A. ENQUADRAMENTO
A data de 7 de Julho de 2020 marca a passagem de noventa dias desde o desaparecimento de Ibraimo Mbaruco, locutor da Rádio e Televisão Local de Palma, no norte da província de Cabo Delegado, num acto que se configura como um crime de rapto e/ou sequestro.
Ibraimo Mbaruco foi visto pela última vez no dia 7 de Abril de 2020, a mesma data em que cerca das 18h00, enviou uma mensagem por telemóvel (SMS) ao seu colega, Juma Saíde Alide, informando que estava “cercado de militares”. Ibraimo Mbaruco fazia-se transportar numa motorizada de cor preta, marca Algazal, juntamente com a qual os seus raptores o levaram.
Desde esta ocorrência que o MISA Moçambique tem estado a realizar todo o tipo de diligências com vista à localização de Ibraimo Mbaruco.

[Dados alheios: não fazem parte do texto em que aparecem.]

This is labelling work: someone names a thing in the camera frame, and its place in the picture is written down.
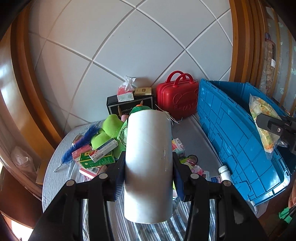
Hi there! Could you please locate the white cardboard tube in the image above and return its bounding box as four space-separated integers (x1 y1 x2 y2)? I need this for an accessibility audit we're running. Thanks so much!
124 109 173 224

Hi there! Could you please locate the snack bag yellow green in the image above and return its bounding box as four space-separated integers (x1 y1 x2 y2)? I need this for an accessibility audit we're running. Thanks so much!
249 95 282 160

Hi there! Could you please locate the pink tissue pack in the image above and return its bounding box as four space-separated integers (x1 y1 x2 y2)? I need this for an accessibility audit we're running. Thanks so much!
72 144 92 162
79 165 107 179

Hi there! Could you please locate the long white barcode box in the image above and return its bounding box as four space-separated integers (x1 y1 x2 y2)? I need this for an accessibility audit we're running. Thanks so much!
89 138 118 163

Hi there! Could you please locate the green rectangular box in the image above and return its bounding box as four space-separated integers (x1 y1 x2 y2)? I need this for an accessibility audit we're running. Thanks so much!
79 151 115 169

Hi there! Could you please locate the white pill bottle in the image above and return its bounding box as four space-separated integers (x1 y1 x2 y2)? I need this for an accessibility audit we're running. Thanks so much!
218 165 232 182

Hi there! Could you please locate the green plush frog toy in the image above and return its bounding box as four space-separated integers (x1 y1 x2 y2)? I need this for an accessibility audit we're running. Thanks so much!
90 102 151 159

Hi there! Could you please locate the blue feather duster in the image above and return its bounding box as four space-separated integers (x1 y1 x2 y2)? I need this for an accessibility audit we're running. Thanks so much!
54 124 100 172

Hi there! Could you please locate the blue plastic crate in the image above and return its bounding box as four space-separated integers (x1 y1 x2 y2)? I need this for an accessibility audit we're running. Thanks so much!
197 79 290 206

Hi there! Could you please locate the black gift box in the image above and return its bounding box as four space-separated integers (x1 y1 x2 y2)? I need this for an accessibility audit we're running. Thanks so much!
106 95 154 116

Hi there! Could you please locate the red mini suitcase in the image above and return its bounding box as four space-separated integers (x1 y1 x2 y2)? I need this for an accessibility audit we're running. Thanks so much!
156 70 199 121

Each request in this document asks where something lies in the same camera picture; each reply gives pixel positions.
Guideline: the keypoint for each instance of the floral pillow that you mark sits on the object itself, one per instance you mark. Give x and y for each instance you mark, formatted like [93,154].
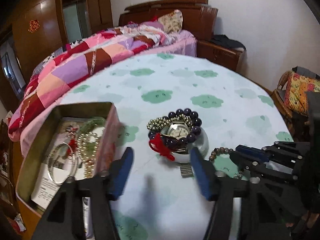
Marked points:
[172,22]

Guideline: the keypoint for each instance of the patchwork pink quilt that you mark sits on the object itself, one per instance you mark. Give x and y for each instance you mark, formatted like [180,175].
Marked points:
[73,66]

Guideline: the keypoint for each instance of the silver bangle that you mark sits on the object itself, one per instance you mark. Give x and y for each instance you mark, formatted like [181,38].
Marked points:
[60,166]

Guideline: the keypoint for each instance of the green cloud pattern tablecloth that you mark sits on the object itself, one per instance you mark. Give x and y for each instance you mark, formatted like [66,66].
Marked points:
[158,203]

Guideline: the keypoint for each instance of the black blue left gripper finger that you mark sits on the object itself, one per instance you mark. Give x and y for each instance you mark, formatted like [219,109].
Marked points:
[254,154]

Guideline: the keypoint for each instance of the wooden headboard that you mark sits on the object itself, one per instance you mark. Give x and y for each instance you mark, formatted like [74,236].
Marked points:
[198,16]

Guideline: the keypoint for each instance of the wooden nightstand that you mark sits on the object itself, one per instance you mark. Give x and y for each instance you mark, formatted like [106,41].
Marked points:
[229,58]

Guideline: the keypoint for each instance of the rattan chair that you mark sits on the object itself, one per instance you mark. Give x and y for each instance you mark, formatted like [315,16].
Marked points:
[298,125]

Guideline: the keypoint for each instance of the red knotted tassel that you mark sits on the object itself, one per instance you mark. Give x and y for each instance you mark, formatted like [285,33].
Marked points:
[157,144]

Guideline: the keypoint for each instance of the dark clothes pile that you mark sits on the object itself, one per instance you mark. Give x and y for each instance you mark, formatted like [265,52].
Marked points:
[224,41]

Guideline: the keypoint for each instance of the silver wristwatch with metal band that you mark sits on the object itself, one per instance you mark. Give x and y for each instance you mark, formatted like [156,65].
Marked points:
[175,137]

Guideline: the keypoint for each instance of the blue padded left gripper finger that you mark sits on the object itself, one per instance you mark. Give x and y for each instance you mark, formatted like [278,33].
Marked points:
[204,171]
[118,174]

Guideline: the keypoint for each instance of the red string pendant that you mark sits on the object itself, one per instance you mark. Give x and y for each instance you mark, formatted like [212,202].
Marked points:
[71,138]

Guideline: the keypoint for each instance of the open metal tin box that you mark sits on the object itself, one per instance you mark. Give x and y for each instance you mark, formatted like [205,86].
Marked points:
[30,168]

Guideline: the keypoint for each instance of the green jade bangle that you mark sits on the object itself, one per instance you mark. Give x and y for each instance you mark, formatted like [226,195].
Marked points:
[92,123]

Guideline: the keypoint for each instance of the brown wooden wardrobe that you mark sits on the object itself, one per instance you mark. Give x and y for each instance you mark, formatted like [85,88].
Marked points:
[22,51]

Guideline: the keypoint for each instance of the red double happiness decal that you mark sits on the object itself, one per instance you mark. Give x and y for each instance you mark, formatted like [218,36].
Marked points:
[33,26]

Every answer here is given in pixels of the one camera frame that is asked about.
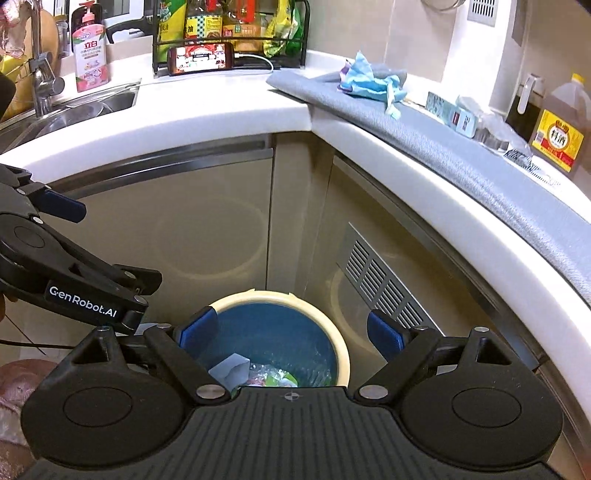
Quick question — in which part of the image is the green plastic packaging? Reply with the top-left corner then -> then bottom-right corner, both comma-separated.
245,364 -> 298,388

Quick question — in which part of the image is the checkered printed paper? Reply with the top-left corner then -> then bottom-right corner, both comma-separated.
503,149 -> 560,186

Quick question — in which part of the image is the metal cookie cutter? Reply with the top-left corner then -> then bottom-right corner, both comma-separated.
481,128 -> 510,152

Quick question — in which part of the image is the light blue carton box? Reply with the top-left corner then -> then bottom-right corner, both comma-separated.
425,92 -> 477,138

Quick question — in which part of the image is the blue paper towel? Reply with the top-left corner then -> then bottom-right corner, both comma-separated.
338,51 -> 408,120

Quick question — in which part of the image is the clear plastic bag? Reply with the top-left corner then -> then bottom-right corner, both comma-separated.
456,96 -> 532,155

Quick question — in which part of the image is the cream rimmed blue trash bin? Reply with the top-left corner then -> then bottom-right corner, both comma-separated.
179,289 -> 351,387

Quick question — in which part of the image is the chrome kitchen faucet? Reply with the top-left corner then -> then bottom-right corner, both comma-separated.
29,1 -> 65,117

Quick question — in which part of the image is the metal cabinet vent grille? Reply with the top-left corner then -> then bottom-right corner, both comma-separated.
337,223 -> 443,333

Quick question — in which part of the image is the stainless steel sink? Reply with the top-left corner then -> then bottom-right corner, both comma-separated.
1,82 -> 140,153

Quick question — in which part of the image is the grey counter mat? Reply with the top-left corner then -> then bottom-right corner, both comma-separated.
267,69 -> 590,300

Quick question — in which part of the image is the pink hand soap bottle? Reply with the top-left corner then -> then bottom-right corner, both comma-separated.
71,1 -> 110,93

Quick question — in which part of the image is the dark soy sauce bottle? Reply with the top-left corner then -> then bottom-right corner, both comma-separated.
506,73 -> 545,142

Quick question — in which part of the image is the large amber oil jug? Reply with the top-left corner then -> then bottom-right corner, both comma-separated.
530,73 -> 590,179

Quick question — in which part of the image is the smartphone with lit screen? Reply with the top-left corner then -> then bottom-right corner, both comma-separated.
167,42 -> 235,76

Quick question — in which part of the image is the green bottle yellow cap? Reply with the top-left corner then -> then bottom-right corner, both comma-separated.
157,0 -> 186,62

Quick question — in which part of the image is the black spice rack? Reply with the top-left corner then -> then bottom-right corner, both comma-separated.
151,1 -> 311,76

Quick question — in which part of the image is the sauce bottle red cap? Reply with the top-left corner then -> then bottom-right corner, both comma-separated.
184,0 -> 223,40

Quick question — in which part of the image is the oil bottle red label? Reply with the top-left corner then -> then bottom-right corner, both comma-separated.
222,0 -> 263,53

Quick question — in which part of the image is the yellow green snack bag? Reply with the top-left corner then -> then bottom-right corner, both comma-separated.
263,0 -> 303,58

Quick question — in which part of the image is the white charging cable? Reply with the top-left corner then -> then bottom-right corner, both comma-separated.
232,52 -> 276,73

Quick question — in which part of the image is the wire mesh strainer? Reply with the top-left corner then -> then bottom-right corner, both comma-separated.
422,0 -> 465,13

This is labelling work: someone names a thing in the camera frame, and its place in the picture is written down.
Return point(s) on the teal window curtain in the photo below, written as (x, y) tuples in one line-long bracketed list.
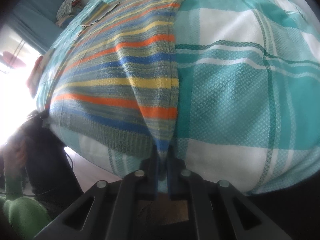
[(35, 22)]

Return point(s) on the striped knit sweater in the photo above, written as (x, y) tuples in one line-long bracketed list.
[(119, 83)]

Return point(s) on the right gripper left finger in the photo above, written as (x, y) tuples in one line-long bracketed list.
[(105, 211)]

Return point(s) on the red garment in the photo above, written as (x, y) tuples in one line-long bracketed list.
[(34, 77)]

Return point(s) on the pile of clothes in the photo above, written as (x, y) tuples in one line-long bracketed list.
[(67, 9)]

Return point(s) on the person's left hand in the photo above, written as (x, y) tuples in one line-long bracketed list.
[(14, 154)]

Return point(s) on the teal plaid bedspread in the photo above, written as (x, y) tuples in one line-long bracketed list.
[(248, 94)]

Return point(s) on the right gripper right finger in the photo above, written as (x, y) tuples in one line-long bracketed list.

Como parte destes esforços, que incluem contactos com as autoridades do Estado e do Governo, o MISA-Moçambique enviou, de 15 a 17 de Junho de 2020, uma missão à cidade de Pemba, capital da província de Cabo Delgado, com o objectivo de colher mais pormenores sobre as circunstâncias que levaram ao rapto de Ibraimo Mbaruco e apurar, de forma detalhada, o decorrer do processo resultante da queixa apresentada pela família ao Ministério Público, na cidade de Pemba, no dia 14 de Abril de 2020.
Durante a sua estada em Pemba, a missão encetou vários contactos que julgou relevantes, nomeadamente com familiares de Ibraimo Mbaruco, dirigentes de associações de media e com entidades públicas com responsabilidade em termos de investigação de situações que consubstanciam o tipo legal de crime de rapto e/ou sequestro.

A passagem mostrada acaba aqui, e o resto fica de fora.